WHAT THIS TASK INVOLVES -> Work through the records below and tally every line containing "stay". Reply with the total alone.

--- START ---

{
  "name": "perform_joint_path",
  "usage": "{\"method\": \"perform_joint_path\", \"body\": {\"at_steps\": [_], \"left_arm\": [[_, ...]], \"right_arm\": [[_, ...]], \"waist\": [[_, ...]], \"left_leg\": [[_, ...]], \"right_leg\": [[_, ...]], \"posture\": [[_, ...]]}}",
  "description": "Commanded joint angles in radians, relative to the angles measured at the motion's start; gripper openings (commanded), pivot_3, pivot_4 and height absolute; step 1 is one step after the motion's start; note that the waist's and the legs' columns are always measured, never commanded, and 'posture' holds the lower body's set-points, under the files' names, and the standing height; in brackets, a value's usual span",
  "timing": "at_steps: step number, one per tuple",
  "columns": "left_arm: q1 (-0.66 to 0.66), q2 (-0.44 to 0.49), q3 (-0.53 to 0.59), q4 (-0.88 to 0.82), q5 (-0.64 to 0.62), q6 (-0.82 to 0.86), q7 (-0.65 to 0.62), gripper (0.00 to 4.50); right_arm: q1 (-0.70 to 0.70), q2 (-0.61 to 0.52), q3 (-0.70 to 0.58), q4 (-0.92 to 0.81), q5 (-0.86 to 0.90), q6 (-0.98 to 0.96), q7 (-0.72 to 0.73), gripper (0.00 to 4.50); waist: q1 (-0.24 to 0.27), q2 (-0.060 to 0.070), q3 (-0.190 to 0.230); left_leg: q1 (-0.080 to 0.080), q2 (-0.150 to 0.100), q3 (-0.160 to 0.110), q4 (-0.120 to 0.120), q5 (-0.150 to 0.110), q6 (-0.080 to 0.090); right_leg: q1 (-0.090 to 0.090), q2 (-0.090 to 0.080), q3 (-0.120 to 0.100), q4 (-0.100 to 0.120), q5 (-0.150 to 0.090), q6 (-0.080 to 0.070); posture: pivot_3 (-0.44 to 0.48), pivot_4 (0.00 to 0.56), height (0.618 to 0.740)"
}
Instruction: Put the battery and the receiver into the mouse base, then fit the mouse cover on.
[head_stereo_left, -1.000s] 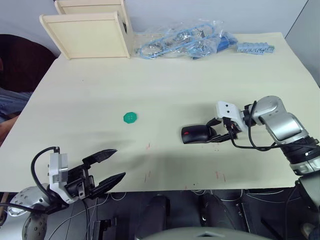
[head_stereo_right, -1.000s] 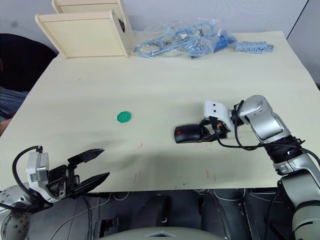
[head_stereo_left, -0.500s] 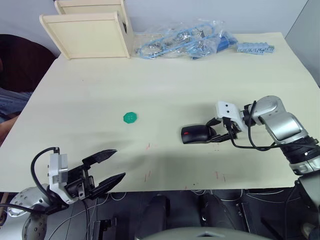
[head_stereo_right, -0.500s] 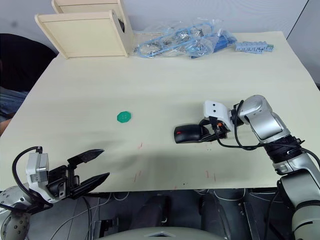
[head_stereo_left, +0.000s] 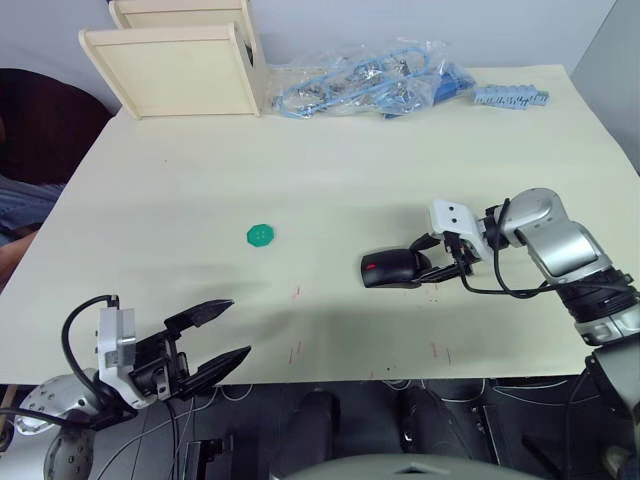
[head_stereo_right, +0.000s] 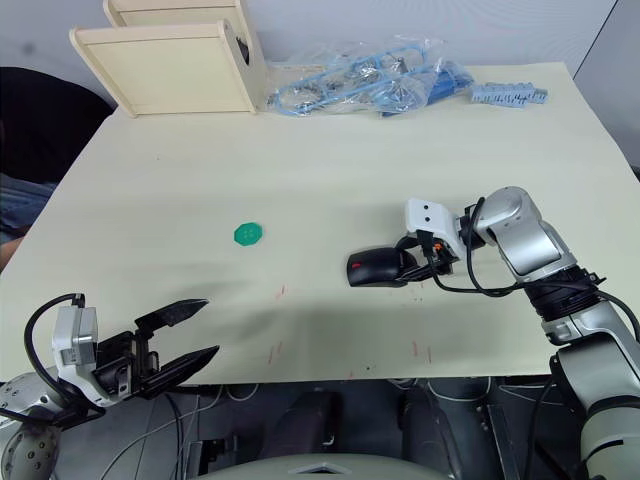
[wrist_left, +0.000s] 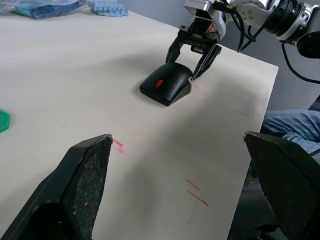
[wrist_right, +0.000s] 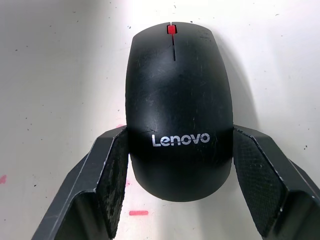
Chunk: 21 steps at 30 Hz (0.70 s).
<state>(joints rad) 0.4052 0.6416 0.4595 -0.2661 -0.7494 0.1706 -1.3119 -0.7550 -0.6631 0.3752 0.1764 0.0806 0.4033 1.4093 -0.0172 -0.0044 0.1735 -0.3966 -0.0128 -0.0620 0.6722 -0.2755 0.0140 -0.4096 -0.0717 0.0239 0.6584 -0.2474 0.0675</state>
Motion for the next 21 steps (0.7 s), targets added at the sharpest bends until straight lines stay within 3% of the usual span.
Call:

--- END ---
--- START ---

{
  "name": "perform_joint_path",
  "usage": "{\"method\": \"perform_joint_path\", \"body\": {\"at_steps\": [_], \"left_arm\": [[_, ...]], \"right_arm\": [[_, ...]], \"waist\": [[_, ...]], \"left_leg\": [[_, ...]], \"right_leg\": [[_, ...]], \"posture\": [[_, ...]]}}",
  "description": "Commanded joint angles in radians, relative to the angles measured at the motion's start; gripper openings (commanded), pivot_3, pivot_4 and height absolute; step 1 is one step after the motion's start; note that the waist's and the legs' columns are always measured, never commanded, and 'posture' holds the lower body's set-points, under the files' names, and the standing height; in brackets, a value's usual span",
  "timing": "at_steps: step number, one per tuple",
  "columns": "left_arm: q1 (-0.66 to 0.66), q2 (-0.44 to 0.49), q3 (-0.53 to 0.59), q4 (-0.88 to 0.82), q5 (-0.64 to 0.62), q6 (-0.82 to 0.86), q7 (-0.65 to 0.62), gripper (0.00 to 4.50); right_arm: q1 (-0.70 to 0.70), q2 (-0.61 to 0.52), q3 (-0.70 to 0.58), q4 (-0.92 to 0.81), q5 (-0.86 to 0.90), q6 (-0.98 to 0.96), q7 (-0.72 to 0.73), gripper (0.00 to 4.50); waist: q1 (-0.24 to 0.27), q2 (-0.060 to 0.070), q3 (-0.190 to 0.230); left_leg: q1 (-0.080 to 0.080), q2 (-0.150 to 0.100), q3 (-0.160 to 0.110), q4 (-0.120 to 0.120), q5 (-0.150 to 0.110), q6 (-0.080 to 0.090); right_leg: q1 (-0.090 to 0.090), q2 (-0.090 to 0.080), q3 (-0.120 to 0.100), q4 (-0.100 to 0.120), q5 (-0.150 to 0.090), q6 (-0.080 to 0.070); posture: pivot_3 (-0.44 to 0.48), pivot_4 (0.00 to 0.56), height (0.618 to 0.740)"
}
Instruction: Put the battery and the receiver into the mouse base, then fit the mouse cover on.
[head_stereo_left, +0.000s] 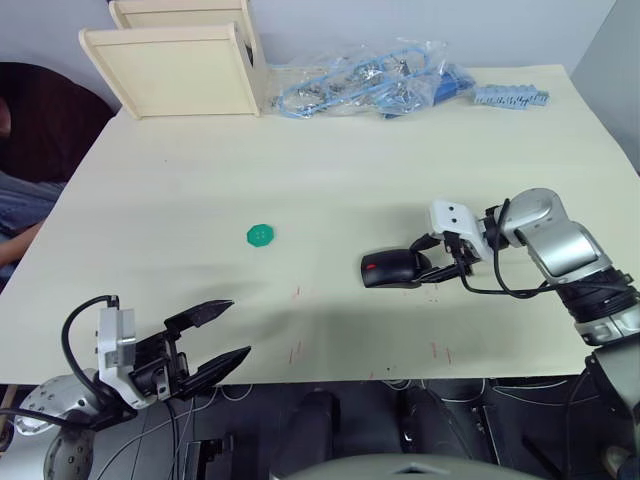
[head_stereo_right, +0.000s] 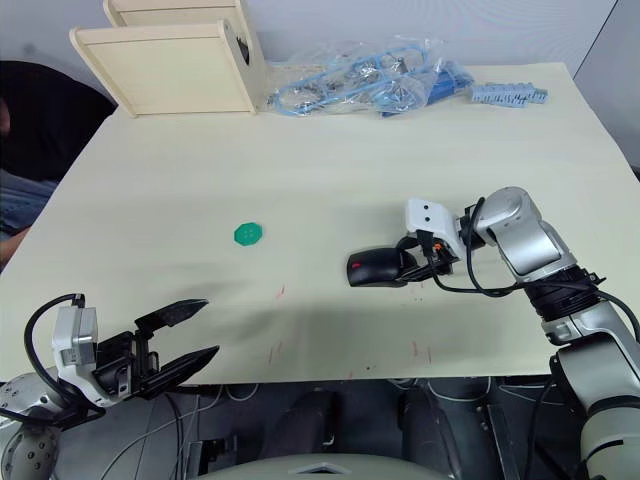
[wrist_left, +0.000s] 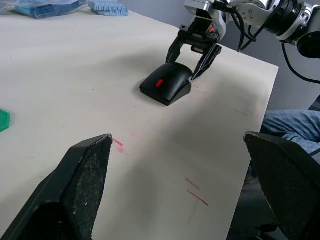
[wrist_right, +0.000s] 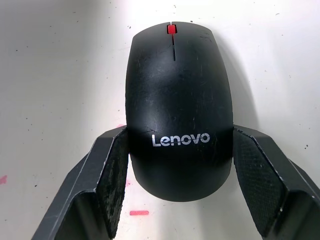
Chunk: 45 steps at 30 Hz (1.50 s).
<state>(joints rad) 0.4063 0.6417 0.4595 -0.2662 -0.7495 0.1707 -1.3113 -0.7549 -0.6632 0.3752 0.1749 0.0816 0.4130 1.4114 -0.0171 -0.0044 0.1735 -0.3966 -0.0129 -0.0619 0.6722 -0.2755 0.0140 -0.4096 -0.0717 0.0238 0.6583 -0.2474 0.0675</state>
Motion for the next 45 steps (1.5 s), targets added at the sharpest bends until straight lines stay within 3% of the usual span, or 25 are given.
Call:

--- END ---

SOLUTION FOR THIS PROBLEM -> 2